The River Severn upon which its sits in northern Worcestershire was an important artery for trade in Roman times and probably before. However, the key river port in the area was at Bewdley a couple of miles north, while what is now Stourport was barely a hamlet.

This changed in the years after 1768 when the Staffordshire and Worcestershire Canal, one of the Midland region’s first, reached its terminus with the River Severn at Stourport. For the first time a more or less completely artificial waterway had been constructed linking the growing industrial hubs of the western Midlands to the north with the Severn.

At Stourport’s dock the cargo carried on narrowboats from the north was loaded onto Severn trows for shipment south towards Worcester, Gloucester, Bristol and the sea, or north up to Shropshire and the metalworking, china and coal mining industries of the Ironbridge Gorge.

By 1788 John Wesley, the founder of Methodism on one of his journey’s through the area was calling Stourport “a well built village”. When he next visited two years later he claimed that it doubled in size. In truth by 1795 the population was around 1,300, whereas little over a generation before itn barely entered double figures.

Stourport’s late 18th Century prosperity was not to last. Advances in canal building technology meant that by the 1810s quicker routes from the west Midlands industrial centres had opened up, like Worcester and Birmingham. And as the 19th Century progressed the commercial and social geography of Great Britain became steadily more concentrated in the island’s centre and less dependent upon naturally occurring navigable waterways like the Severn.

This meant the Stourport stagnated, though this had the effect of meaning that many grand late 18th and early 19th warehouses and houses were retained that otherwise may have been flattened. Something which means that today it is amongst the best preserved as well as the most impressive of the UK’s former inland ports.

The town’s location right by the River Severn gave it a second lease of life throughout the 19th and 20th Centuries and into our own time as a leisure destination.
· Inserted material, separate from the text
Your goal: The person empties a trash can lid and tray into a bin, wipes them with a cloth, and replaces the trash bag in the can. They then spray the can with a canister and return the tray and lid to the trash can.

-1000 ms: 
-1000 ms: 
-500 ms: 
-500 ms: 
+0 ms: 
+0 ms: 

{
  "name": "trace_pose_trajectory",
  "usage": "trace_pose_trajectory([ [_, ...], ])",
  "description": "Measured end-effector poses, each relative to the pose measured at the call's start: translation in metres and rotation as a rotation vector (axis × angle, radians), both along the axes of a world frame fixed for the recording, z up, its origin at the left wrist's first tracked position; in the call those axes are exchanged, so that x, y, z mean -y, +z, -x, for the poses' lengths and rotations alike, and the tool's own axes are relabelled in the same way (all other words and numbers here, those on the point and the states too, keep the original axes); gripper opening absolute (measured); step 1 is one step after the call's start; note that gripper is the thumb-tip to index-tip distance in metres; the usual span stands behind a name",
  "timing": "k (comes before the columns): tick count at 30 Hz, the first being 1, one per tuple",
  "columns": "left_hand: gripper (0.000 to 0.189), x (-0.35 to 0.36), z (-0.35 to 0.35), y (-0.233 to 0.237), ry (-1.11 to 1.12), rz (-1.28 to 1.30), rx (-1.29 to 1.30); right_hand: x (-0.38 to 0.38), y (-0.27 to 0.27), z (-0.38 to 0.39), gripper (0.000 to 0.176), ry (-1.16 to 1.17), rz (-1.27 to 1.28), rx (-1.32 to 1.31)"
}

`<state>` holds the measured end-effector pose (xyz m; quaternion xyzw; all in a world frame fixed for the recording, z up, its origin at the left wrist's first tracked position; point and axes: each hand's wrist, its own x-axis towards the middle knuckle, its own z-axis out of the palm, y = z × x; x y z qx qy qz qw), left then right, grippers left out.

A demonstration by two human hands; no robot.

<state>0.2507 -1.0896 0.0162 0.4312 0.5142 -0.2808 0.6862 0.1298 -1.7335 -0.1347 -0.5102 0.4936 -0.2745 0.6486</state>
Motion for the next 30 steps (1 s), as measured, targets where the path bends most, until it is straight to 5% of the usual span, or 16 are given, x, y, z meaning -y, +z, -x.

One of the truest embodiments of the dictum that landlocked Midlanders will turn anywhere with water into the seaside.

To this day residents of Birmingham and the Black Country flock to Stourport-on-Severn, now an interesting little town of slightly over 20,000 residents, at weekends and on bank holidays to go on the fairgrounds, stroll along the river bank, eat fish and chips and candy floss. Some even have holiday caravans overlooking the Severn.